Армстронг всегда был скептиком и привык доверять только собственным чувствам. Сейчас они говорили ему, что он заживо погребен в могиле. Его окутывала тьма, чернильная, непроницаемая для взгляда. Бездонная тишина. Все его существо пронизывало ощущение бесконечного одиночества. Но он не умер, он был жив. Однако факты были так очевидны и бесспорны, что он и не пытался осмыслить свое положение.

Нет, он не умер; он был только болен, очень болен. Все его тело, казалось, онемело. Состояние глубокой апатии мешало сосредоточиться на собственной необычной судьбе, и он не очень осознавал, что в действительности с ним происходило. Армстронг не был философом. Он был самым обычным человеком. Только простая душа обладает этим благостным даром – временами впадать в спасительное состояние полного безразличия: нервные центры, подающие сигнал опасности, бездействовали. Не зная и не пытаясь представить, что ему готовит ближайшее будущее, он заснул. Мир и покой воцарились в душе этого человека.

* * *

Совсем иное происходило на поверхности. Еще длилась летняя ночь. Беспорядочные вспышки молний на западе предвещали скорое приближение бури. Что-то жуткое было в их безмолвном мерцании: пульсирующие отблески на краткие мгновения со зловещей отчетливостью высвечивали кладбищенские статуи и надгробья и, казалось, заставляли пускаться их в какой-то страшный танец. Едва ли в такую ночь нормальному человеку могло прийти в голову прогуляться по кладбищу. Поэтому трое мужчин, оказавшихся здесь, чувствовали себя в полной безопасности. В руках у них были лопаты. Они раскапывали могилу Генри Армстронга.

Двое из них были студентами местного медицинского колледжа. Третьим – старый, огромного роста негр по имени Джесс. Много лет Джесс работал при кладбище, и наибольшим удовольствием для него было, как порой говаривал он сам, знать, что «каждый покойничек лежит в своей могилке». Впрочем, по тому, чем они сейчас занимались, можно было догадаться, что далеко не каждый могильный камень имел своего хозяина. За кладбищенской стеной, недалеко от проезжей дороги, их ждал легкий фургон.

Тяжкой работу гробокопателя не назовешь: лопата легко входила в рыхлую, еще не успевшую осесть землю, и дело спорилось. Труднее было поднять гроб, но и это удалось, когда за дело взялся Джесс. Он осторожно снял крышку и положил ее в сторону. В гробу лежал человек в черном костюме и белой рубашке.

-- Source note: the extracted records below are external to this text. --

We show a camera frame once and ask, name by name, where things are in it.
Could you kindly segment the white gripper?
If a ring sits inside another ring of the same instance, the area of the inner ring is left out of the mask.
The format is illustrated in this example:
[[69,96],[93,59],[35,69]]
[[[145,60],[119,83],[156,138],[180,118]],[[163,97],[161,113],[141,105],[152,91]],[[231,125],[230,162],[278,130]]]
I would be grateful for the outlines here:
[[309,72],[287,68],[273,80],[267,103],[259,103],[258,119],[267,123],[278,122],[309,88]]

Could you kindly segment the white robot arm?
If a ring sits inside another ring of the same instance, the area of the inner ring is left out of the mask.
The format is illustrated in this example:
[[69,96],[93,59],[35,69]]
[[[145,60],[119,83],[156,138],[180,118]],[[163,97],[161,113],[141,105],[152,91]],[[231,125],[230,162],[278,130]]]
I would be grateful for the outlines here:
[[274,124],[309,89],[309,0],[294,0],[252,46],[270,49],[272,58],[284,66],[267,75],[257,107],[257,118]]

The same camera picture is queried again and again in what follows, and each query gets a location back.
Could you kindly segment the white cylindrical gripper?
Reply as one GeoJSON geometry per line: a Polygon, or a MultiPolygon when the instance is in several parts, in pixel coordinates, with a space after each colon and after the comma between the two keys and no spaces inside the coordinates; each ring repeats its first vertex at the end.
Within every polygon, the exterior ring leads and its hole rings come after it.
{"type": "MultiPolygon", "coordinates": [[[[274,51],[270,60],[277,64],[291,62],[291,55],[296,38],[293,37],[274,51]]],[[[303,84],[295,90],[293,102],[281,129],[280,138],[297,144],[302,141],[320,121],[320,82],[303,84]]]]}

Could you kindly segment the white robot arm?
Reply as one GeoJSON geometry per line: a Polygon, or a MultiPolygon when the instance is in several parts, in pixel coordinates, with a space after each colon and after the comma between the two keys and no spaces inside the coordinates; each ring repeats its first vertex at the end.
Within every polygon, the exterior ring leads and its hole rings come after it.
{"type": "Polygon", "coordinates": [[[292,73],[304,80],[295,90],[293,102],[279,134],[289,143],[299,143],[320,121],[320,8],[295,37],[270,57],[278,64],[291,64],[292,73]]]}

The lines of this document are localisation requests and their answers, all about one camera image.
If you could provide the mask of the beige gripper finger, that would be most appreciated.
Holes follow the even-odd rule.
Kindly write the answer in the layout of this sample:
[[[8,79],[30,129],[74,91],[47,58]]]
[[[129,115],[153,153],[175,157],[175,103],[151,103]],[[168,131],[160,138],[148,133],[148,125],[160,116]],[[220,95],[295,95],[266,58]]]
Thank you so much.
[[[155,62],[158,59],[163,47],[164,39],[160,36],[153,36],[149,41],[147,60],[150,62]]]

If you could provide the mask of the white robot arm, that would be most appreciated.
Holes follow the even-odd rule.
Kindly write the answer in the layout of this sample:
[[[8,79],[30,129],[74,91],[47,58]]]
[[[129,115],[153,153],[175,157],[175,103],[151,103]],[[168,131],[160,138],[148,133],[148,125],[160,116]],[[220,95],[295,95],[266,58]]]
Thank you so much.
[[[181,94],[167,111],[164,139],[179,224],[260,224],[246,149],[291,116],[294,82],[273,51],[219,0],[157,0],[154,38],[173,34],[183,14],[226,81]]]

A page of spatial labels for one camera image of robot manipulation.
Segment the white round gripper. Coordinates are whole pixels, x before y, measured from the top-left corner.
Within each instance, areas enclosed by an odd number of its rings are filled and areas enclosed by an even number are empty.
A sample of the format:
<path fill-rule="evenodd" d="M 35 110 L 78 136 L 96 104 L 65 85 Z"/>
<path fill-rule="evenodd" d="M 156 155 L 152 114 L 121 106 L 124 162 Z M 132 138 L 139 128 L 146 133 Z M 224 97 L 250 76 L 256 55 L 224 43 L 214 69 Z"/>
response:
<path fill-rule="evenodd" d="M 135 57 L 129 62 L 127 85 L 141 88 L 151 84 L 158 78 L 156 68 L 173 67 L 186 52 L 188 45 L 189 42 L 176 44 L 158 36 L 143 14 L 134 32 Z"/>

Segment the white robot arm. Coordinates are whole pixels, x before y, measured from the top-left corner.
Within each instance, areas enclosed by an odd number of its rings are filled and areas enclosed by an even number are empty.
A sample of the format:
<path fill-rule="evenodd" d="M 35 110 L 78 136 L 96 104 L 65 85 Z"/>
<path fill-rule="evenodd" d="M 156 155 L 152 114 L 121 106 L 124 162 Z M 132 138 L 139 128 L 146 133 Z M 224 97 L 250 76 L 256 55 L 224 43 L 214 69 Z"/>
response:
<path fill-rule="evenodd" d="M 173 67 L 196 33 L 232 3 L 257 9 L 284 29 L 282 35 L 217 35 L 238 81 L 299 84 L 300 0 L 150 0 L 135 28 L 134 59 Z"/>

В это мгновение порыв ветра сорвал пламя, фонарь погас и сокрушительной силы удар грома потряс землю. Генри Армстронг приподнялся и неторопливо сел. С воплями ужаса мужчины бросились в разные стороны.

И, по крайней мере, двоих уже ничто на свете не заставило бы вернуться назад. Но старый Джесс был слеплен из другого теста…

* * *

На следующий день, рано утром, двое студентов, бледных, с осунувшимися от пережитого лицами (ужас явно еще холодил их кровь), встретились у здания медицинского колледжа.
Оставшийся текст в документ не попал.